Yes, the mballoc code is hugely complicated. A lot of this was
because there are a lot of special case hacks added over the years to
fix various corner cases that have showed up. In particular, some of
the magic in normalize_request is probably there for Lustre, and it
gives *me* headaches.
One of the things which is clearly impacting you is that you need fast
failover, where as for most of us, we're either (a) not trying to use
large file systems (whenever possible I recommend the use of single
disk file systems), or (b) we are less worried about what happens
immediately after the file system is mounted, and more about the
steady state.
> I also don't think this problem is limited to my particular use-case.
> Any ext4 filesystem that is 7TB or more and gets up into the 80-90%
> utilization will probably start exhibiting this problem. I do wonder if
> it is at all possible to fix this issue without replacing the bitmaps used
> to track free space with something better suited to the task on such large
> filesystems. Pulling in hundreds of megabytes of bitmap blocks is always
> going to hurt.

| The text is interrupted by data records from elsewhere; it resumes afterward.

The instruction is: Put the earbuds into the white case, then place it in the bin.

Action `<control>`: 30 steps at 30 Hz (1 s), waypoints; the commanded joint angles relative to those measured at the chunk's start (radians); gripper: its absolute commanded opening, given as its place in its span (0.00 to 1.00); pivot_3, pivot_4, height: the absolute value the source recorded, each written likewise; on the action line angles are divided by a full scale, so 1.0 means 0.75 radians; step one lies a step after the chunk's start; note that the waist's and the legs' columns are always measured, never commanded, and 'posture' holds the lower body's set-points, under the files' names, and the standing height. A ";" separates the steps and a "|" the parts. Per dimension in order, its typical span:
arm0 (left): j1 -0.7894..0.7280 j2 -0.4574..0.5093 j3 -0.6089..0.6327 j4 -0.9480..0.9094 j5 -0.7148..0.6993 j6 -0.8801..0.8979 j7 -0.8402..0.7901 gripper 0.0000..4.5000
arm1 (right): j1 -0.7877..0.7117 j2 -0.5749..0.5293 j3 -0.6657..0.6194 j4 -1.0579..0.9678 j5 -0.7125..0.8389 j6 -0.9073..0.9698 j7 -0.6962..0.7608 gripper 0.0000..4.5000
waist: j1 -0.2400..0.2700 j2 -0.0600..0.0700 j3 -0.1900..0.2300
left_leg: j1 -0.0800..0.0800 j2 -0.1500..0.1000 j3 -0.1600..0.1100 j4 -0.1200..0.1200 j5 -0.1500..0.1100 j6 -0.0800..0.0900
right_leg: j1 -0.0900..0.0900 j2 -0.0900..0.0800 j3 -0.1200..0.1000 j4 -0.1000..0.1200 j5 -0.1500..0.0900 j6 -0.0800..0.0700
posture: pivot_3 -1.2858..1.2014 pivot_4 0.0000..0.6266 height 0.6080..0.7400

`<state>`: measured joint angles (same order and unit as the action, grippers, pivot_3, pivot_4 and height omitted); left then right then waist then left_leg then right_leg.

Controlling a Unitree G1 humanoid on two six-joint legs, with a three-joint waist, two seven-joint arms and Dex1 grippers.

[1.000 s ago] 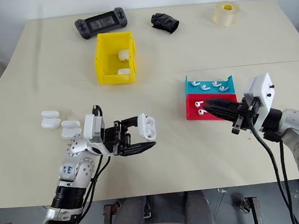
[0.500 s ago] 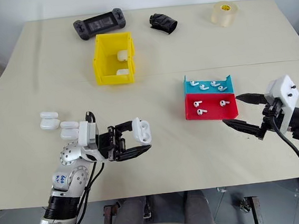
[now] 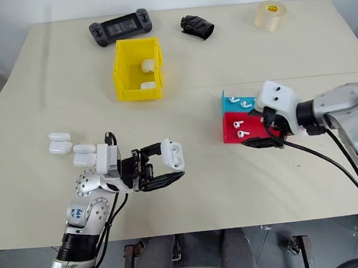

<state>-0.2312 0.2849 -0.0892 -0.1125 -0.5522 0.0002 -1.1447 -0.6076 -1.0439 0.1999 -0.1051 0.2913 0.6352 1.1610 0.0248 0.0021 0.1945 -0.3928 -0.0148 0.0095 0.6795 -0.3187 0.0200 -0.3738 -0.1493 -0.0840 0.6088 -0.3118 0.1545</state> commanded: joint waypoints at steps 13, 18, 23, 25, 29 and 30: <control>0.009 -0.018 -0.034 -0.060 0.000 -0.027 0.013 0.65 | -0.231 0.162 0.226 0.380 -0.384 -0.347 0.124 0.65 | -0.004 0.000 0.000 | 0.000 -0.004 0.001 0.000 0.000 0.000 | -0.002 0.001 0.000 0.001 0.000 0.000 | 0.52 0.24 1.00; 0.000 -0.019 -0.031 -0.054 0.000 -0.029 0.012 0.65 | -0.251 0.189 0.227 0.450 -0.432 -0.399 0.153 0.28 | -0.003 0.000 0.000 | 0.000 -0.005 0.001 0.000 0.000 0.000 | -0.001 0.000 0.000 0.001 0.000 0.000 | 0.52 0.24 1.00; 0.006 -0.018 -0.026 -0.055 -0.002 -0.030 0.013 0.65 | -0.255 0.211 0.221 0.473 -0.449 -0.413 0.165 0.28 | -0.005 0.000 0.000 | 0.000 -0.005 0.001 0.000 0.000 0.000 | -0.001 0.000 0.000 0.002 0.000 0.000 | 0.52 0.24 1.00; 0.006 -0.019 -0.027 -0.056 -0.002 -0.030 0.014 0.65 | -0.253 0.218 0.220 0.476 -0.454 -0.419 0.168 0.28 | -0.005 0.000 0.000 | 0.000 -0.005 0.001 0.000 0.000 0.000 | -0.001 0.000 0.000 0.002 0.000 0.000 | 0.52 0.24 1.00; 0.006 -0.019 -0.026 -0.055 -0.003 -0.029 0.015 0.65 | -0.258 0.233 0.223 0.494 -0.470 -0.457 0.167 0.28 | -0.005 0.000 0.000 | 0.000 -0.005 0.001 0.000 0.000 0.000 | -0.001 0.000 0.000 0.002 0.000 0.000 | 0.52 0.24 1.00; 0.005 -0.019 -0.026 -0.054 -0.002 -0.029 0.015 0.65 | -0.261 0.236 0.224 0.502 -0.473 -0.465 0.170 0.28 | -0.006 0.000 0.000 | 0.000 -0.005 0.001 0.000 0.000 0.000 | -0.001 0.000 0.000 0.002 0.000 0.000 | 0.52 0.24 1.00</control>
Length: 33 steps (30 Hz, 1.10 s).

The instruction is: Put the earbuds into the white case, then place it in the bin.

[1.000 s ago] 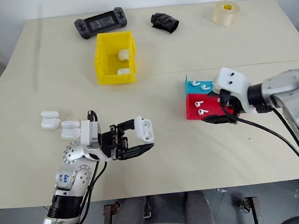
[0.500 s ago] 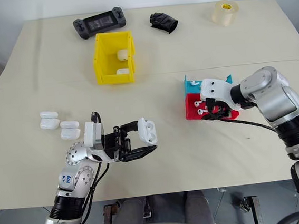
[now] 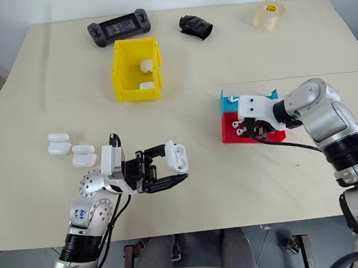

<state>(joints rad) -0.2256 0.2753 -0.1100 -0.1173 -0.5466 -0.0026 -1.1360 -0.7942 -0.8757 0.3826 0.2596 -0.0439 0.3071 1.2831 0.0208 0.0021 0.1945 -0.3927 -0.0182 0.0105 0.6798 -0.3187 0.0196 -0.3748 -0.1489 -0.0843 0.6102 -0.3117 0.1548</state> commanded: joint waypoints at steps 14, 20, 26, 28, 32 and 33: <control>-0.002 -0.004 0.006 -0.047 -0.007 -0.032 0.006 0.65 | -0.010 0.038 -0.037 0.062 -0.041 -0.066 0.017 0.12 | -0.001 0.000 0.000 | 0.001 0.000 0.000 0.000 0.000 0.000 | 0.001 0.000 0.000 0.000 0.000 0.000 | 0.52 0.24 1.00; -0.008 -0.001 0.009 -0.035 -0.010 -0.035 -0.001 0.65 | 0.048 0.002 -0.158 -0.069 0.047 0.004 0.009 0.12 | 0.004 0.000 0.000 | 0.000 0.000 0.000 0.000 0.000 0.000 | 0.000 0.000 0.000 0.000 0.000 0.000 | 0.52 0.24 1.00; -0.037 0.001 0.022 -0.005 -0.027 -0.017 -0.013 0.65 | 0.254 -0.053 -0.510 -0.389 0.357 0.127 0.024 0.12 | 0.006 0.000 0.000 | -0.001 0.001 0.000 0.000 0.000 0.000 | 0.000 0.000 0.000 0.000 0.000 0.001 | 0.52 0.24 1.00; -0.052 0.002 0.029 0.010 -0.041 0.000 -0.022 0.65 | 0.354 -0.031 -0.659 -0.497 0.479 0.167 -0.013 0.12 | 0.008 0.000 0.000 | -0.001 0.002 -0.003 0.000 0.000 0.000 | 0.002 0.000 -0.003 -0.001 0.000 0.001 | 0.52 0.24 1.00; -0.086 -0.011 0.046 0.040 -0.083 0.033 -0.041 0.65 | 0.494 0.134 -0.884 -0.722 0.765 0.354 -0.218 0.12 | 0.006 0.000 0.000 | -0.001 0.002 -0.002 0.001 0.000 0.000 | 0.003 -0.001 -0.003 -0.002 0.001 0.001 | 0.52 0.24 1.00; -0.098 -0.013 0.046 0.048 -0.092 0.051 -0.045 0.65 | 0.521 0.209 -0.930 -0.791 0.852 0.392 -0.296 0.12 | 0.003 0.000 0.000 | 0.000 0.003 -0.002 0.000 0.000 -0.001 | 0.003 0.000 -0.003 -0.001 0.001 0.001 | 0.52 0.24 1.00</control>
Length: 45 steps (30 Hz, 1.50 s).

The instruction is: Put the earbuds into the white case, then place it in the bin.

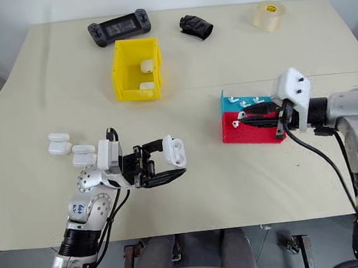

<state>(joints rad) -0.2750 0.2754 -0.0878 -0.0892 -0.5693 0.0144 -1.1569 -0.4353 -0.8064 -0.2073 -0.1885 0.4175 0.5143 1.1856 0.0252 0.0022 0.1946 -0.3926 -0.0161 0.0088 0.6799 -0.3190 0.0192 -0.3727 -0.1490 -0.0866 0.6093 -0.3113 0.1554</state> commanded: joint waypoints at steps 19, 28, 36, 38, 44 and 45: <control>-0.287 -0.032 0.039 0.149 -0.169 0.307 -0.135 0.65 | 0.415 0.851 0.188 -0.574 0.466 -0.198 -0.621 0.12 | -0.010 0.000 0.000 | 0.002 -0.004 0.002 -0.002 -0.001 -0.001 | -0.004 0.002 0.007 0.006 0.000 0.001 | 0.52 0.24 1.00; -0.315 -0.051 0.045 0.144 -0.167 0.350 -0.154 0.65 | 0.408 0.888 0.289 -0.488 0.397 -0.341 -0.627 0.12 | -0.006 0.000 0.000 | 0.003 -0.004 0.002 -0.002 -0.001 0.000 | -0.004 0.002 0.008 0.007 0.000 0.001 | 0.52 0.24 1.00; -0.324 -0.071 0.059 0.133 -0.169 0.339 -0.155 0.65 | 0.427 0.870 0.323 -0.433 0.402 -0.364 -0.610 0.12 | -0.008 0.000 0.000 | 0.003 -0.004 0.002 -0.002 -0.001 0.000 | -0.004 0.002 0.008 0.007 0.000 0.001 | 0.52 0.24 1.00; -0.329 -0.081 0.064 0.135 -0.169 0.328 -0.149 0.65 | 0.430 0.854 0.331 -0.424 0.426 -0.340 -0.599 0.12 | -0.007 0.000 0.000 | 0.003 -0.004 0.002 -0.002 -0.001 0.000 | -0.004 0.002 0.008 0.007 0.000 0.001 | 0.52 0.24 1.00; -0.341 -0.105 0.078 0.144 -0.163 0.292 -0.139 0.65 | 0.445 0.777 0.339 -0.411 0.472 -0.273 -0.584 0.12 | -0.007 0.000 0.000 | 0.003 -0.004 0.002 -0.002 -0.001 0.000 | -0.004 0.002 0.008 0.006 0.000 0.001 | 0.52 0.24 1.00; -0.342 -0.109 0.080 0.144 -0.163 0.288 -0.138 0.65 | 0.447 0.762 0.338 -0.409 0.475 -0.270 -0.581 0.12 | -0.007 0.000 0.000 | 0.003 -0.004 0.002 -0.002 -0.001 0.000 | -0.004 0.002 0.008 0.006 0.000 0.001 | 0.52 0.24 1.00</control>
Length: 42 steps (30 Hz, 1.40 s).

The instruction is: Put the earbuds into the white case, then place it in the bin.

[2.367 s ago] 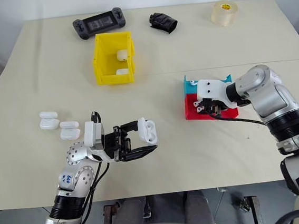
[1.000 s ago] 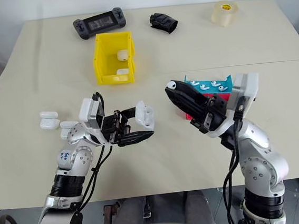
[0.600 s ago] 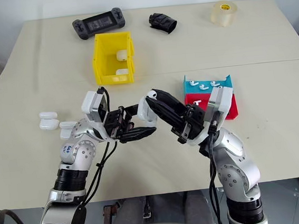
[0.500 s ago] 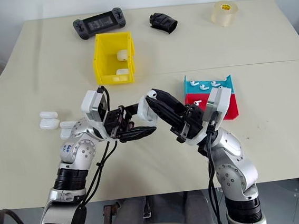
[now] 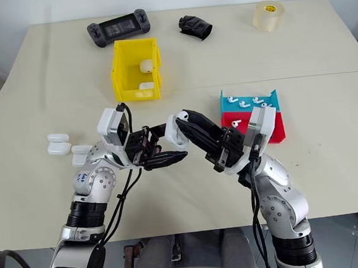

Fixing that would mean either compressing the bitmaps into
> something that can be read more quickly, or wholesale replacement of the
> bitmaps with something else.
Yes, it may be that the only solution, if you really want to stick
with ext4, is to architect using some kind of extent-based tracking
system for block allocation. I wouldn't be horribly against that,
since the nice thing about block allocation is that if we lose the
extent tree, we can always regenerate the information very easily as
part of e2fsck pass 5. So moving to a tree-based allocation tracking
system is much easier from a file system recovery perspective than,
say, going to a fully dynamic inode table.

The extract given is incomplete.